Exercise instructions: Retype precisely the section of the data that starts at the line containing "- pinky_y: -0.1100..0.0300" and runs to its final line, ends included.

◆ ◆ ◆ ◆

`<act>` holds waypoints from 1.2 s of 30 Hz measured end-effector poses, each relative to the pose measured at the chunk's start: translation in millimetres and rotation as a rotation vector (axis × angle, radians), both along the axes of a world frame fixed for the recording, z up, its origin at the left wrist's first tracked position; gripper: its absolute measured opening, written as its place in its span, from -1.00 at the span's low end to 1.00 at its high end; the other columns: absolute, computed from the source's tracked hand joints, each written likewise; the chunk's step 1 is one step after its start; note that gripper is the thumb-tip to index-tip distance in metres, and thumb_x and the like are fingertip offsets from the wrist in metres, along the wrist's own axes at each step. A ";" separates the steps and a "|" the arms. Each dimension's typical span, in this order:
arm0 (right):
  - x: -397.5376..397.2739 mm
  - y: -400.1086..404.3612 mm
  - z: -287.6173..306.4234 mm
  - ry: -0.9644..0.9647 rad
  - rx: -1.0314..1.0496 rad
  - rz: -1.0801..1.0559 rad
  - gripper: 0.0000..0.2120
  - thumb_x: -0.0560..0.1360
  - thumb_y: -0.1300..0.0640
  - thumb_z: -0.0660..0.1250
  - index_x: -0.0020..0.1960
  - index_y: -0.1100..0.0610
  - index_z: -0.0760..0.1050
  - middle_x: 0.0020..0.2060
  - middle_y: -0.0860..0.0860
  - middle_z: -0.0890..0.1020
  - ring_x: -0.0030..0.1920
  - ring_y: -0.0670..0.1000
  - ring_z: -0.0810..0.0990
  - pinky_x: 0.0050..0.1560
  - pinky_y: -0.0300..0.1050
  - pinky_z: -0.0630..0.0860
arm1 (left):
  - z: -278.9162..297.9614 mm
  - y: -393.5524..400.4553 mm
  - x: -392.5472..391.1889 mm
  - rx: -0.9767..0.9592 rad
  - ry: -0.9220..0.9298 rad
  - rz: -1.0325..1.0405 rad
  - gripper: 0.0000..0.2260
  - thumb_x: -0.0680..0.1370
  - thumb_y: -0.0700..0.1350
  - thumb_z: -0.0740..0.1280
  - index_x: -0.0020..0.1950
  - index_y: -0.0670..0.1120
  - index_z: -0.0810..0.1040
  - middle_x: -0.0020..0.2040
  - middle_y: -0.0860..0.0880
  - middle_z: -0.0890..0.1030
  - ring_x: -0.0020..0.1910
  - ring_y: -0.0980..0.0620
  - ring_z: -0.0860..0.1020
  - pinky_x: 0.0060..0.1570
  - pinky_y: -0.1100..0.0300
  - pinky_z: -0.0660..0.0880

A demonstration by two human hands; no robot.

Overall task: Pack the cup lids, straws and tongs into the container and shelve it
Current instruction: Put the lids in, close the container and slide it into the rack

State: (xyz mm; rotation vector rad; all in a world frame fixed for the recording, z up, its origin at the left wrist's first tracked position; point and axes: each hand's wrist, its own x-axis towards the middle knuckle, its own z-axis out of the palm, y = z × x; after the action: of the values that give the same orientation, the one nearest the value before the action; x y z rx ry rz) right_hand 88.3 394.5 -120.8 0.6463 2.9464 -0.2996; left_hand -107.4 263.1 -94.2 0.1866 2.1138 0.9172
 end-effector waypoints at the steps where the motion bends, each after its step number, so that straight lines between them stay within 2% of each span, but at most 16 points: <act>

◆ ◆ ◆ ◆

Your solution:
  - pinky_y: -0.1100..0.0300
  - pinky_z: -0.0660..0.0880

A demonstration by two human hands; no robot.

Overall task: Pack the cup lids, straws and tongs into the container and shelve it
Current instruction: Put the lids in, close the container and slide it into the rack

State: (xyz mm; rotation vector rad; all in a world frame fixed for the recording, z up, its origin at the left wrist's first tracked position; point and axes: each hand's wrist, its own x-axis towards the middle knuckle, its own z-axis out of the palm, y = z × x; after the action: of the values that give the same orientation, the one nearest the value before the action; x y z rx ry rz) right_hand 88.3 394.5 -120.8 0.6463 2.9464 -0.2996; left_hand -107.4 263.1 -94.2 0.1866 2.1138 0.9172
 end-effector waypoints at the steps where the motion bends, each after its step number, so that straight lines between them stay within 2% of each span, but at most 16 points: <act>

There is nothing else to this exercise.